How Much Does Replacing An Employee Cost?
Losing an employee can be a devastating experience for your business—not just on an emotional level where you lose someone who was integral to your company’s growth but also in a financial sense. For instance, the SHRM study shows that it can cost six to nine months salary to replace an employee who leaves. So for a person who makes $40,000 annually, that means replacing an employee cost would be between $20,000 and $30,000 in recruitment and training costs.
There are studies that say this is actually a higher cost, though, such as the CAP study. The CAP study found the following statistics in hiring a new employee:
- “16 percent of annual salary for high-turnover, low-paying jobs (earning under $30,000 a year). For example, the cost to replace a $10/hour retail employee would be $3,328.
- 20 percent of annual salary for midrange positions (earning $30,000 to $50,000 a year). For example, the cost to replace a $40k manager would be $8,000.
- Up to 213 percent of annual salary for highly educated executive positions. For example, the cost to replace a $100k CEO is $213,000.”
Additionally, a study by the Center for American Progress that it can cost between 100 percent and 300 percent of the base salary of the person who is being replaced.
Josh Bersin of Bersin by Deloitte found a few factors at play with the costs involved in needing to replace a new employee.
- Costs to hire, interview, and screen potential employees.
- Costs of hiring and training needed.
- Costs of lost productivity from losing an employee.
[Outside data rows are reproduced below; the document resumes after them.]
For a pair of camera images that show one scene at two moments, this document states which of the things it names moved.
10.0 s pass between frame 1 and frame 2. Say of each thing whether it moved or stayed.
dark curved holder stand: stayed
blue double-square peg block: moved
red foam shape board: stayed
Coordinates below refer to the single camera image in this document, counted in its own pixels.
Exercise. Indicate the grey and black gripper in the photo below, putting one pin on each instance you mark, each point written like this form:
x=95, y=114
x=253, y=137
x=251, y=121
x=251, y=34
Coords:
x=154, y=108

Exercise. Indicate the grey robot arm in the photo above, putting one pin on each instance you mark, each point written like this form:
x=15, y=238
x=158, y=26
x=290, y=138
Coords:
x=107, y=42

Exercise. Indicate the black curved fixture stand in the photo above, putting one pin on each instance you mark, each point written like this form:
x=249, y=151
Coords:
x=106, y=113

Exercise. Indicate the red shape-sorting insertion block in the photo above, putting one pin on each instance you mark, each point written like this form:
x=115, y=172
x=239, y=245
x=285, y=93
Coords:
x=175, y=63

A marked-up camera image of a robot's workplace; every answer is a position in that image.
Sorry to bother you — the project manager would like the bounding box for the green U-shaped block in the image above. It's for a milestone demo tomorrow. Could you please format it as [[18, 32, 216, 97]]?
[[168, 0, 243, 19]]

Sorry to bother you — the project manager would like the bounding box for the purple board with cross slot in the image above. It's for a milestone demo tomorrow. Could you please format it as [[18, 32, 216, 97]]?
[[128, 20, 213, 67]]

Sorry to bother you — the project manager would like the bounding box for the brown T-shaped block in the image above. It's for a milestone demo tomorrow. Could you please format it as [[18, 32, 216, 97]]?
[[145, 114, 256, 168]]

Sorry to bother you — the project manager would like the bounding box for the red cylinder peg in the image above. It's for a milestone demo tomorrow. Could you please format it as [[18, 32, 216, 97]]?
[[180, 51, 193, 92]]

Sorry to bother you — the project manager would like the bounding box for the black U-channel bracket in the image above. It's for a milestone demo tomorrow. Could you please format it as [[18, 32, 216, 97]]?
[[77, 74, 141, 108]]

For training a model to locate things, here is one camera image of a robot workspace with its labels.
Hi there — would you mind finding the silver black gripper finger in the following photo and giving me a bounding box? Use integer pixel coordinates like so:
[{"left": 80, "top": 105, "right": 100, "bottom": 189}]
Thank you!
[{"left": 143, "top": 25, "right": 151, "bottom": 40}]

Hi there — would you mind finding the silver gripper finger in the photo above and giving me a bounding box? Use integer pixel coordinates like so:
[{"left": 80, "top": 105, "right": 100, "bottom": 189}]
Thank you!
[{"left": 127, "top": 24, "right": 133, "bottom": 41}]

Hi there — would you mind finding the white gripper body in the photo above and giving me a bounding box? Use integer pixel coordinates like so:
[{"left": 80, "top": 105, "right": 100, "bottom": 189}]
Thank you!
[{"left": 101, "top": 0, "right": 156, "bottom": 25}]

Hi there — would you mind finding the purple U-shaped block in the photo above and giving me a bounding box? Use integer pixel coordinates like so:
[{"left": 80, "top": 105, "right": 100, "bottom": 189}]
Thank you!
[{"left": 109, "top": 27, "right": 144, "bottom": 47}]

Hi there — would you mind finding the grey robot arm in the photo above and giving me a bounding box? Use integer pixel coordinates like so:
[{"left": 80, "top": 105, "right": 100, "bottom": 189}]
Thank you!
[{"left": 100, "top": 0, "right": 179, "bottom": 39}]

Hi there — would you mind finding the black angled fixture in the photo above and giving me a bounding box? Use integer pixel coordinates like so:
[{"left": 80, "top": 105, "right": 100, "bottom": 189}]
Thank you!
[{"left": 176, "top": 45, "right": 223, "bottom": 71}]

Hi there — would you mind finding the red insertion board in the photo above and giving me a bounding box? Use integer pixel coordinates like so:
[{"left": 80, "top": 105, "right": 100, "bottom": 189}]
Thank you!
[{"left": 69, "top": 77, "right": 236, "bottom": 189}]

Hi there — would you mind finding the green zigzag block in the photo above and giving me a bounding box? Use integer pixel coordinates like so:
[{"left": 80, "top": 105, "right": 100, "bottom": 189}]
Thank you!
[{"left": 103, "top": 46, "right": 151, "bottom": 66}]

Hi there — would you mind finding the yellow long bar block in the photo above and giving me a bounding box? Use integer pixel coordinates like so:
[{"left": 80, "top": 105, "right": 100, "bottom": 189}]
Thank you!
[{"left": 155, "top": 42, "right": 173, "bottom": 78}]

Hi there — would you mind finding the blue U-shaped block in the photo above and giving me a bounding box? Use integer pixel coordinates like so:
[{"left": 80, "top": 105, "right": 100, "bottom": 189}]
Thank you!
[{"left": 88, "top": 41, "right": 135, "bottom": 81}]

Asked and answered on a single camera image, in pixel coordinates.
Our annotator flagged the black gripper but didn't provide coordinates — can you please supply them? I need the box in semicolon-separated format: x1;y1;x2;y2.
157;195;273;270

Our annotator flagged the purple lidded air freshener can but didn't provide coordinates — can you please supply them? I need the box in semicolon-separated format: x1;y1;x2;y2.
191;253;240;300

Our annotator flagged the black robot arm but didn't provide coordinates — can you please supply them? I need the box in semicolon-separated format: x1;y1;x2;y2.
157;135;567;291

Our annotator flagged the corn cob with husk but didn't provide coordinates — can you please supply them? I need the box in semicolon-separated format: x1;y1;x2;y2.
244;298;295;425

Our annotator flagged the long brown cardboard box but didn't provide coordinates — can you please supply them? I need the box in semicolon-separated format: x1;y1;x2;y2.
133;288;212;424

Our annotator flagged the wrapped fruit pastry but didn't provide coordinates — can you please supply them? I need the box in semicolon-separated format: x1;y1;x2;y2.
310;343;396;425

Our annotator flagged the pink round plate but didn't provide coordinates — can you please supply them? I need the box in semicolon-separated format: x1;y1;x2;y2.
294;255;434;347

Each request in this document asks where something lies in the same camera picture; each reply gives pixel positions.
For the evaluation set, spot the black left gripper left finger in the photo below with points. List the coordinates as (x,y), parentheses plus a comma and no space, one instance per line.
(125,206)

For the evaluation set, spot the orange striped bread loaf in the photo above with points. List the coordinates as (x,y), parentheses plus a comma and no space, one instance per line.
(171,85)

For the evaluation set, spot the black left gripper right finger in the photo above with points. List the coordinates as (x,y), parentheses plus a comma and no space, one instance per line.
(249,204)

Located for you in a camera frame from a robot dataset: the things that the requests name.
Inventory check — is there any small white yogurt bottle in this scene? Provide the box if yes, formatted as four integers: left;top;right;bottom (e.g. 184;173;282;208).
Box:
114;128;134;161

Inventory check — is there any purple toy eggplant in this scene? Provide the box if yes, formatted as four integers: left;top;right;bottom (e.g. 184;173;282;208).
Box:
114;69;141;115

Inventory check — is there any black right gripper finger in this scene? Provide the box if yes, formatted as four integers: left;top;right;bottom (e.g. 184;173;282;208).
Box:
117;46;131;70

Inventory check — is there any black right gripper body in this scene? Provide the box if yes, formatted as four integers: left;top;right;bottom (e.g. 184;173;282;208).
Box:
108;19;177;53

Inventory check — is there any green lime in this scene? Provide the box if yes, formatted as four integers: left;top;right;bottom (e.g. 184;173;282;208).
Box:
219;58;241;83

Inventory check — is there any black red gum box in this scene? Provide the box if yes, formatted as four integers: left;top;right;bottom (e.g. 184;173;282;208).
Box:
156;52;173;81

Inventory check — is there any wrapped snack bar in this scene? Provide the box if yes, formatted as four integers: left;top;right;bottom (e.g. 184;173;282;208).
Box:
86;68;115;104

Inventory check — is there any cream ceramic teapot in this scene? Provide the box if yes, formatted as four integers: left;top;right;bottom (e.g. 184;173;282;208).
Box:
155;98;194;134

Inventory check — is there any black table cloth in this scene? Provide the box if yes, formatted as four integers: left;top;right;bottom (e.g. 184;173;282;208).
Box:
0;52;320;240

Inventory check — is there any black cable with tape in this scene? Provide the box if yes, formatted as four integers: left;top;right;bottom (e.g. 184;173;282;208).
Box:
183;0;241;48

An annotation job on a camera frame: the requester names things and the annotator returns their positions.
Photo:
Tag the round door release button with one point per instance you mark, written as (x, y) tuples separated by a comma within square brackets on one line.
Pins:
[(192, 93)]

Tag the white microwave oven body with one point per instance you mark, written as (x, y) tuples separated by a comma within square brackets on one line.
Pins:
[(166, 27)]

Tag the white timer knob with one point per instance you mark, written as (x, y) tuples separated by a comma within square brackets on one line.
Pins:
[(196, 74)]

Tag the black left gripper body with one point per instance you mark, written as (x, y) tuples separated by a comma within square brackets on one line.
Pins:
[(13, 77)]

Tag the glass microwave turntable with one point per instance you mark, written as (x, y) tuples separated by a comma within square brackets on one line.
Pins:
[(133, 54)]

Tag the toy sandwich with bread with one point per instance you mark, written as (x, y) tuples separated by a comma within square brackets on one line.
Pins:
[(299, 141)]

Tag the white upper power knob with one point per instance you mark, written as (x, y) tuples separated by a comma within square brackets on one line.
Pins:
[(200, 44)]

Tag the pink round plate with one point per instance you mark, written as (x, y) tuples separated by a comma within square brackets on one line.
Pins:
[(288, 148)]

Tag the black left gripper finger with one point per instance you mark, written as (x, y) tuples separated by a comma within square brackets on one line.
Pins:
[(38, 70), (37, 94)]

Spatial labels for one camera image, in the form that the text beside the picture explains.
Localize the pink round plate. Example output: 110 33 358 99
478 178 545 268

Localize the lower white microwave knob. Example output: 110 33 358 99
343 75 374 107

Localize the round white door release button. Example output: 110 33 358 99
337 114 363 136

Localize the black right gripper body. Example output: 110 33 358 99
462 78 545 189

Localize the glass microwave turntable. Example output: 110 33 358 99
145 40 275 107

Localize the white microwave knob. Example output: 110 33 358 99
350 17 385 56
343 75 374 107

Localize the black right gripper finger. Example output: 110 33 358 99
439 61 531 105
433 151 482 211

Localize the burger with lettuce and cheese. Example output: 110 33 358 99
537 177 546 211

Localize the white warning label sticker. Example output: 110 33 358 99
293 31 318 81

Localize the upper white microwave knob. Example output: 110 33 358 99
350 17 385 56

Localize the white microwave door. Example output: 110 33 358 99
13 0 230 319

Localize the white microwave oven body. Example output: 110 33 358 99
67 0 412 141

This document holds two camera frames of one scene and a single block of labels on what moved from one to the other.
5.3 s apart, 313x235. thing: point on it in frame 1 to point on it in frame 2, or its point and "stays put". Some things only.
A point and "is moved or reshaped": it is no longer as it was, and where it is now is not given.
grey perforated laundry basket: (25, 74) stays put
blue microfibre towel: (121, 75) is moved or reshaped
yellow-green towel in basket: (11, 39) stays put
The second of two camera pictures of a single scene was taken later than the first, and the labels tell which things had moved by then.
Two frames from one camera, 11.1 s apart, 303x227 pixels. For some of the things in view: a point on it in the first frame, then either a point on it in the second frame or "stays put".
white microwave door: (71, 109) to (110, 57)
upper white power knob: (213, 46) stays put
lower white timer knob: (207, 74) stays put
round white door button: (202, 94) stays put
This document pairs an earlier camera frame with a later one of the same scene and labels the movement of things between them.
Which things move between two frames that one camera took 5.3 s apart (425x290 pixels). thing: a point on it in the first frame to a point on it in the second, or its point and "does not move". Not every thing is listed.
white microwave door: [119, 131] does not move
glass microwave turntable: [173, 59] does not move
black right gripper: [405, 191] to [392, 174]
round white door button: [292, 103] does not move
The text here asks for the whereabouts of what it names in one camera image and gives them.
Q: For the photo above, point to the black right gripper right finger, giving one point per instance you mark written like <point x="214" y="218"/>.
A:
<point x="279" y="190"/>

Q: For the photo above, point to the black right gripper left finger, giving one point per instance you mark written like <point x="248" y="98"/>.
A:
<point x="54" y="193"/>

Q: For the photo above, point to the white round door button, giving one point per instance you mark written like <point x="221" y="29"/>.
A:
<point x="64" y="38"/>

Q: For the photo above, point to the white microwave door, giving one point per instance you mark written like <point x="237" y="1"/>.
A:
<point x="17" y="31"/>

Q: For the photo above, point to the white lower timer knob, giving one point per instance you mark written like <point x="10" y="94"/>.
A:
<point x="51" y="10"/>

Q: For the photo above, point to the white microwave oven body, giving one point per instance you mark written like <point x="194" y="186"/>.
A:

- Costs from losing engagement and enthusiasm from other employees, proving again that a healthy workspace can keep employees motivated and ultimately retain talent.
- Costs of issues that arise with a new employee who doesn’t know the ins and outs of the business yet.
So, how do you go about retaining talent so that you don’t need to replace dissatisfied employees?
- Create a workspace culture that has employees excited to come to work and enthusiastic about the work they do.
- Provide benefits to employees and a comparable salary to other competing companies.
- Create an environment where employees can offer feedback, which can come in the form of exit interviews for employees who are leaving.
- Offer a comprehensive healthcare package.